Policy Number: MP-629

Latest Review Date: August 2023

Category: Administrative                                                      

POLICY:

Osteopathic Manipulative Treatment and Chiropractic Manipulative Treatment may be considered medically necessary when they are performed to meet the functional needs of a patient who suffers from physical impairment due to disease, trauma, congenital anomalies, or prior therapeutic intervention and meet ALL the following criteria:

  • The diagnosis is established by a physician/chiropractor services and supports utilization of the therapy; AND
  • There is documentation of objective physical and functional [strength, range of motion (ROM), mobility, and/or activities of daily living (ADL)] limitations; AND
  • There is an individualized plan of care that includes treatment services that are expected to result in improvement of these limitations in a reasonable and generally predictable period of time.  The amount, frequency and duration of services must be reasonable; AND
  • The services are one-to-one; AND
  • The services are skilled.  The services must be of a level of complexity and sophistication, or the condition of the patient must be such that the services required can be safely and effectively performed only by a qualified, licensed provider; AND
  • Documented by the person rendering the services; AND
  • The services must not duplicate services provided by any other therapy.

Osteopathic Manipulative Treatment and Chiropractic Manipulative Treatment is considered not medically necessary when the services do not ordinarily require the skills, sophistication, and full attention of a qualified provider. 

Examples of these services include but are not limited to:

  • Automatic massages, i.e., Aquamassage
  • Application of hot and cold packs
  • Use of exercise equipment
  • Repetitive exercises
  • Group therapy
  • General supervision of exercises previously taught to the patient or patient’s caregiver
  • Services related to activities for the general good and well being of patients such as general exercise to promote overall fitness and flexibility, and activities to provide diversion or general motivation
  • General or weighted exercise programs, and aerobic conditioning
  • Endurance enhancing activities
  • Services provided when the patient’s expected restoration potential is insignificant in relation to the extent and duration of the therapy services required to achieve such potential
  • Passive exercises not related to restoring specific loss of function
  • Maintenance care.  Maintenance care is defined as management of a patient who has reached pre-clinical status or maximum medical improvement where the condition is resolved or becomes stable

The following therapies are considered not medically necessary:

  • Spider therapy, spider cage
  • Suit therapy
  • Constraint induced movement therapy (refer to medical policy #188)
  • Physical therapy modalities including but not limited to ultrasound, electrical stimulation, therapeutic exercise and soft tissue manipulation for the treatment of pelvic floor dysfunction or pelvic disorders including but not limited to the following conditions :
  1. Pelvic Floor Congestion
  2. Pelvic Floor Pain not of Spinal Origin
  3. Fecal Incontinence
  4. Urinary Incontinence (Except for patient education for therapeutic exercises if muscle spasms and muscle weakness are the underlying cause of the incontinence.
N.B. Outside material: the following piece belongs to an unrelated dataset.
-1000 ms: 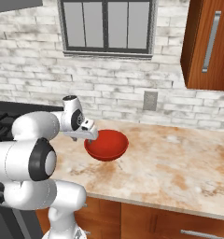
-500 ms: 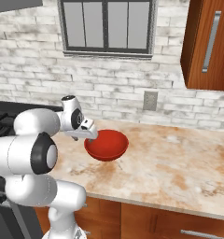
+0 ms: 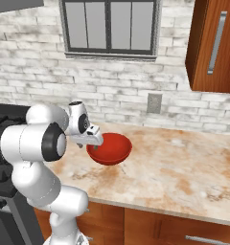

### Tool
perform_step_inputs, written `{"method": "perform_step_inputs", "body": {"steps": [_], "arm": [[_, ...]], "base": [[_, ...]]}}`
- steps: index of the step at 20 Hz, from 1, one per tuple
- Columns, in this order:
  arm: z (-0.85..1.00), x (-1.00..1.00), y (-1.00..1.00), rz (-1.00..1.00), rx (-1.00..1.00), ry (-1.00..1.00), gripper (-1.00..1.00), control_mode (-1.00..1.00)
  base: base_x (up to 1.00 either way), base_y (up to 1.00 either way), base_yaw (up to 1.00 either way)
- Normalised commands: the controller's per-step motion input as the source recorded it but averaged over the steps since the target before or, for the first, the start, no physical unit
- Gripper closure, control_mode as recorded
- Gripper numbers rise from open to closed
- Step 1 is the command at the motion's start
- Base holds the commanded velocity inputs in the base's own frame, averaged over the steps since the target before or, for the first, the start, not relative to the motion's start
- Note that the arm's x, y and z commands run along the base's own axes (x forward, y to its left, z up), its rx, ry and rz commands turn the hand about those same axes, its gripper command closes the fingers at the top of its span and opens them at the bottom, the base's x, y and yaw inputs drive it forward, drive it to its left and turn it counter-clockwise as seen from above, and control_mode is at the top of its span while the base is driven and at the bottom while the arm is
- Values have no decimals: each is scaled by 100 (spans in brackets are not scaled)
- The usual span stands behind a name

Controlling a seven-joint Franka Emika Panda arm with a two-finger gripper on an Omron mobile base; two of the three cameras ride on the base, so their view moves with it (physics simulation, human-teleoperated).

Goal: Pick the cup and bowl from the counter and place them on the counter next to the sink.

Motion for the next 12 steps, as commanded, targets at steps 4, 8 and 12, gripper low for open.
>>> {"method": "perform_step_inputs", "body": {"steps": [4,8,12], "arm": [[-32,4,0,0,0,1,-100,-100],[-21,2,0,0,0,0,-100,-100],[-3,1,0,0,-1,0,-100,-100]], "base": [[0,0,0],[0,0,0],[0,0,0]]}}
Three to four visits are usually sufficient to accomplish the education.)
  5. Vulvodynia
  6. Hypersensitive Clitoris
  7. Dyspareunia
  8. Prostatitis
  9. Pelvic Floor Relaxation Disorders
  10. Cystourethrocele
  11. Enterocele
  12. Rectocele

Osteopathic Manipulative Treatment and Chiropractic Manipulative Treatment is considered not medically necessary when the services of the chiropractor are rendered to a patient who is related to the provider by blood or marriage or who lives in the provider’s household.

Biofeedback is not covered for any condition under most contracts and transcutaneous electrical nerve stimulation (TENS) is not covered as a routine modality of physical therapy. The initial patient education would be a covered physical therapy service.

For further information, please refer to the member’s Summary Plan Description for any Autism or Autism Spectrum Disorder (ASD) Benefits for Physical and Occupational Therapy. 

**There are varying benefit plans for these services. Please verify benefits prior to applying policy criteria, as benefit coverage will supersede this policy.

DESCRIPTION OF PROCEDURE OR SERVICE:

Osteopathic manipulative treatment is a form of manual treatment applied by a physician to eliminate or alleviate somatic dysfunction and related disorders.

Chiropractic manipulative treatment (CMT) is a form of manual treatment to influence joint and neurophysiological function.

These therapies/treatments may be accomplished by a variety of techniques. 

KEY POINTS:

Not applicable

KEY WORDS:

Osteopathic manipulation, Chiropractic manipulation, CMT, Spinal manipulation, athletic trainers, exercise physiologists, massage therapist, certified strength trainers, Aquamassage, automatic massage, automatic body profiler, spider therapy, suit therapy, constraint induced movement therapy, pelvic floor congestion, pelvic floor pain, fecal incontinence, urinary incontinence, vulvodynia, hypersensitive clitoris, dyspareunia, prostatitis, pelvic floor relaxation, cystourethrocele, enterocele, rectocele

APPROVED BY GOVERNING BODIES:

Not applicable

Benefit Application:

Coverage is subject to member’s specific benefits.  Group-specific policy will supersede this policy when applicable.

ITS: Home Policy provisions apply

FEP contracts: Special benefit consideration may apply.  Refer to member’s benefit plan.

*Note:  For further information, please refer to the member’s Summary Plan Description for any Autism or Autism Spectrum Disorder (ASD) Benefits for Physical and Occupational Therapy. 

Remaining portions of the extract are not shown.